Have you been waiting for so long?

waitingHow do you feel when you have waiting for so long?  Is it something you really hate?  Sometimes its not all that hard, but when its all you’ve done and you wonder if the wait will ever end, do you give up or do you hang in?

What are the things you are waiting for?  Are you waiting for your life to change?  Are you having a baby, getting married or looking for a new job?  Are you growing a garden, planning to move or going on a trip? Waiting on what God has promised you? Are you waiting for an approaching date that was once so far away?  Or has a specific date been elusive and has been moved farther away as it approaches?

There are moments when it takes everything we have to simply wait and be patient! The words ‘wait’ and ‘patient’ can even be painful to hear when we are living them.  Waiting means to continue as one is in expectation of, to be in a state of readiness for and to look forward to eagerly. While patience is the quality of being patient as the bearing for provocation, annoyance, misfortune, or pain with fortitude and calm and without complaint, anger or irritation. Being patient is the ability or willingness to suppress restlessness or annoyance, when confronted with delay.  I think patience and peace go hand in hand.  I’m not sure how one would be possible without the other.

Waiting doesn’t take practice but being patient sure does and life is full of opportunities to practice. Who really wants to be patient, when we human beings want things and want them when we want them? Yet, it can be so painful sometimes, especially when the desires of our hearts can take so long to be realized.

I have wanted to be married since I was in my early twenties and always wanted to have a family, but in reality, I am now in my late forties and have yet to find a husband.  I have not always waited so patiently for the right man and have sometimes settled for a man in my life.  I understand quite well, what it means to continue as one in expectation of and to be in a state of readiness as time steadily flies by.  I am learning to practice the art of being patient by having experienced many moments of brokenness, loneliness and disappointment.

I suppose that, that is not uncommon for most people to experience, but one of the ways I test myself to see if I am being patient, is to look at how I am treating myself and others while I am waiting.  Am I being nice to myself and others while I wait or am I being short tempered, angry and self focused? Sometimes, I literally picture myself standing in an imaginary line somewhere waiting to get something I have to have and look to see, by the way I was currently feeling how I would most likely be behaving while I was waiting in that line.  There are many real life examples that I can look at everyday as well, to tell me the same thing.  For example, I would pay attention  to the kinds of things I am thinking or saying under my breath while waiting for someone to hurry up in front of me ordering something to eat, or buying a movie ticket or while making a left hand turn or sitting at a red light? Am I being ugly when no one can hear what I say? The way I handle those everyday moments are a window into my heart to remind me of how well or poorly I am being patient.

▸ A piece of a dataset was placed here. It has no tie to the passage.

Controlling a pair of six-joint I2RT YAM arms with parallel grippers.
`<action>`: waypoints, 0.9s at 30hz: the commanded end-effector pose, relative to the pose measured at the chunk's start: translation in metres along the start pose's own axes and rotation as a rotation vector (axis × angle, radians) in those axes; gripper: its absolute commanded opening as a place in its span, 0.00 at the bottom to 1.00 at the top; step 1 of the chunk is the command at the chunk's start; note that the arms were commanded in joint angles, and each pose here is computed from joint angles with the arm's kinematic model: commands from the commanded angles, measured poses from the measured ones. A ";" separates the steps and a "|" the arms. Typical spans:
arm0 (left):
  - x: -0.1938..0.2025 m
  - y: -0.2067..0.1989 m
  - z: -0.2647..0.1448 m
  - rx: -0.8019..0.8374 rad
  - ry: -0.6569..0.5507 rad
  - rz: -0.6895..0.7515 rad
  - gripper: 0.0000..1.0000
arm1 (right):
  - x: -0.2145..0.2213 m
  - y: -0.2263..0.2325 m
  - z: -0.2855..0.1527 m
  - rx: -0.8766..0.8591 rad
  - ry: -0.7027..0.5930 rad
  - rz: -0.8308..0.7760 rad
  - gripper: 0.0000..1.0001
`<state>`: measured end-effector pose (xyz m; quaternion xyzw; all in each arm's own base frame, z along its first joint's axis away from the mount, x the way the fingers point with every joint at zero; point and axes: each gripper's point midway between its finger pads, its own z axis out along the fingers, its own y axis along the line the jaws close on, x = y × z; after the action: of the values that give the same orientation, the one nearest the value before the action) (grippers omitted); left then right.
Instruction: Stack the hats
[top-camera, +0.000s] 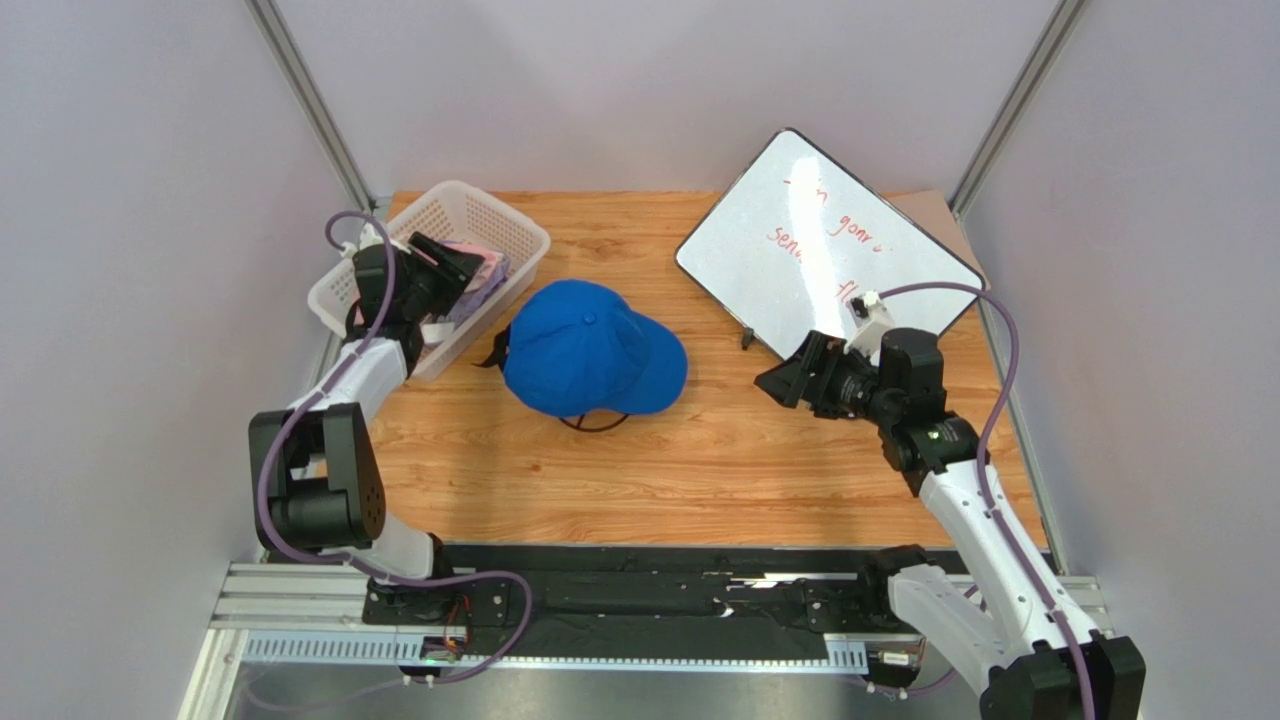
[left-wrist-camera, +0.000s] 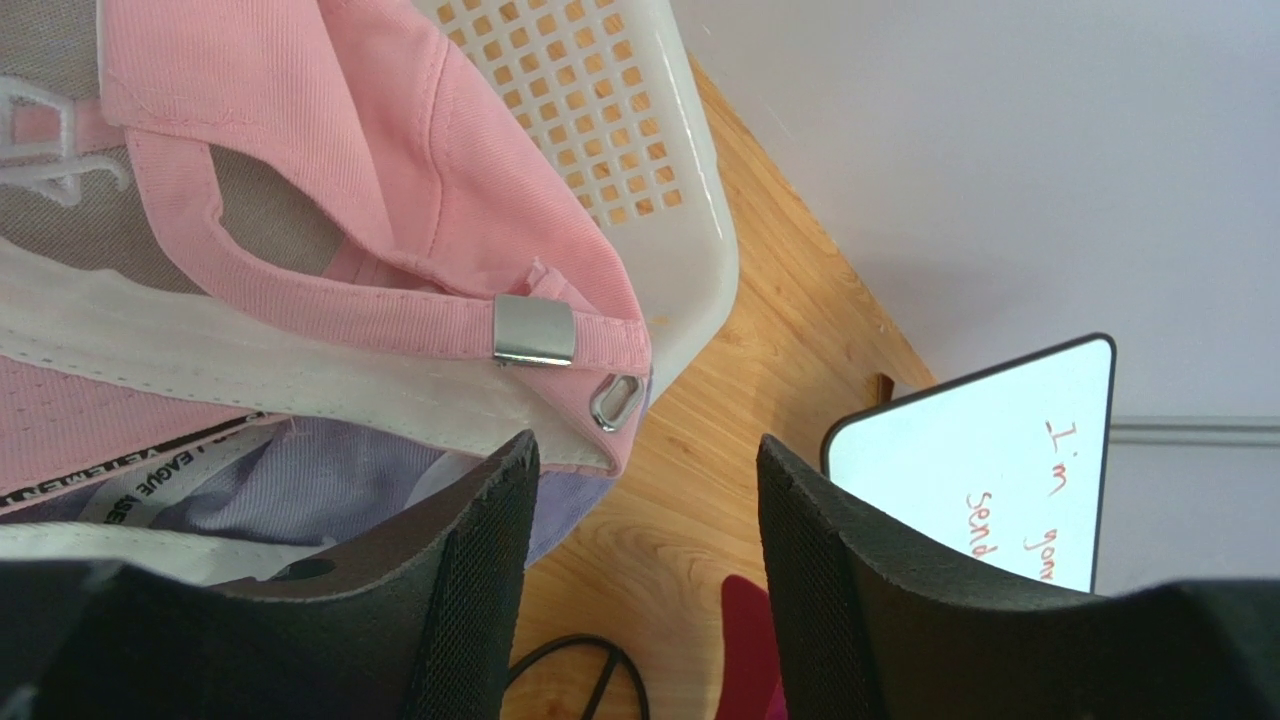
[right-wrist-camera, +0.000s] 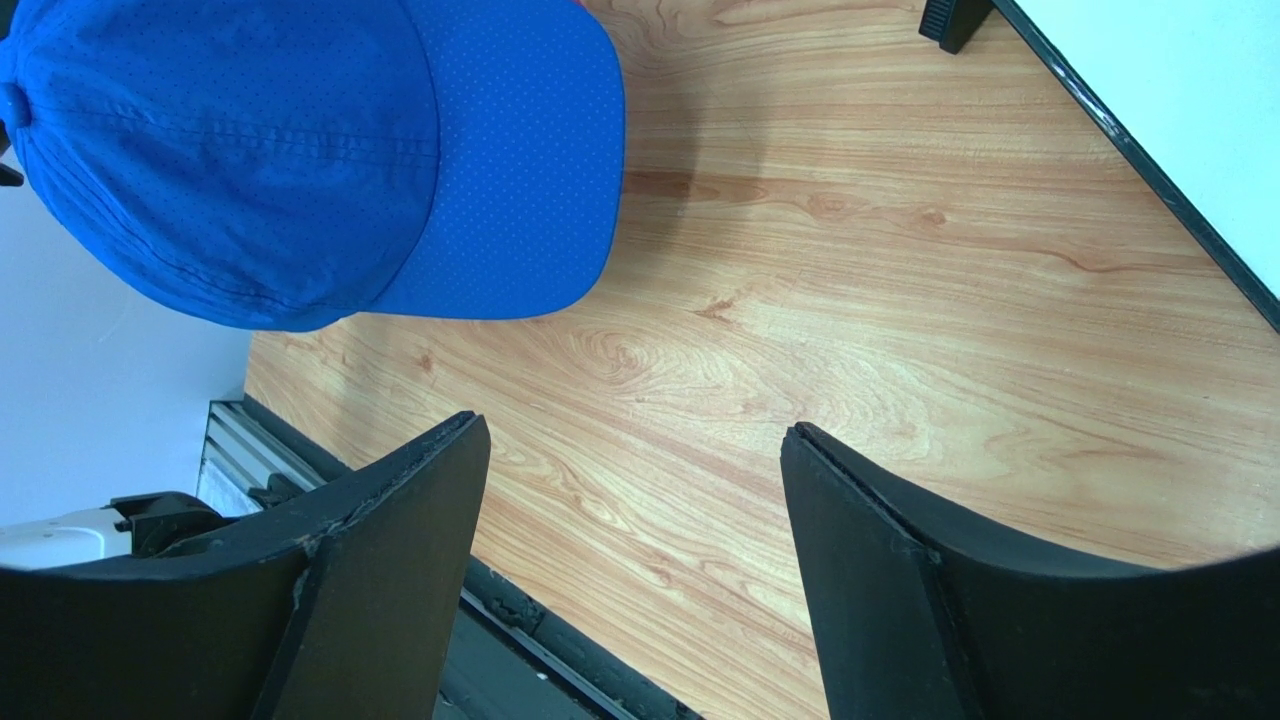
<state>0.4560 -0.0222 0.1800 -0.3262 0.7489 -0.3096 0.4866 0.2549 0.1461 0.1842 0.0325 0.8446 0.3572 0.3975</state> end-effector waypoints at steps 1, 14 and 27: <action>-0.013 -0.016 0.008 0.041 -0.021 0.028 0.61 | -0.004 0.003 -0.004 -0.007 -0.027 -0.031 0.77; -0.006 -0.003 0.028 0.014 0.003 0.006 0.62 | -0.007 0.007 -0.010 -0.009 -0.045 -0.031 0.77; -0.012 0.018 0.053 -0.067 -0.072 -0.047 0.66 | -0.008 0.008 -0.012 -0.011 -0.052 -0.036 0.77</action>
<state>0.4829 -0.0177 0.1357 -0.3577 0.7609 -0.2858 0.4598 0.2488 0.1442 0.1911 0.0296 0.8400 0.3571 0.4074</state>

It can be significantly more difficult to wait when there is no end in sight because of the uncertainty of the an end at all. Its a bit easier to be patient when you know there is an end to the wait because it is marked with a time or date.  Without the end insight, even the thought of another moment can seem unbearable.

I have found peace in coming to understand, that though things didn’t work out in the timing I thought they should, that they didn’t always work out for the worse. Time and what happens in it is often beyond my control and when I surrender to its moving forward without worrying about things not happening when or they way I’d like, it makes room for peace in my heart.  Then peace guides me rather then worry, disappointment and anger. Even in those times when the end is not insight.

Not only does this peace that give me the power to ‘hang in’ and to walk by faith and not by what I see or do not see, but also strengthens to stand until I have the very thing that I am waiting for.  This peace becomes a stronghold of guidance in keeping me joyful, strong and kind to myself and others while I wait for that which I do not have. So that when I have to wait….I will hang in!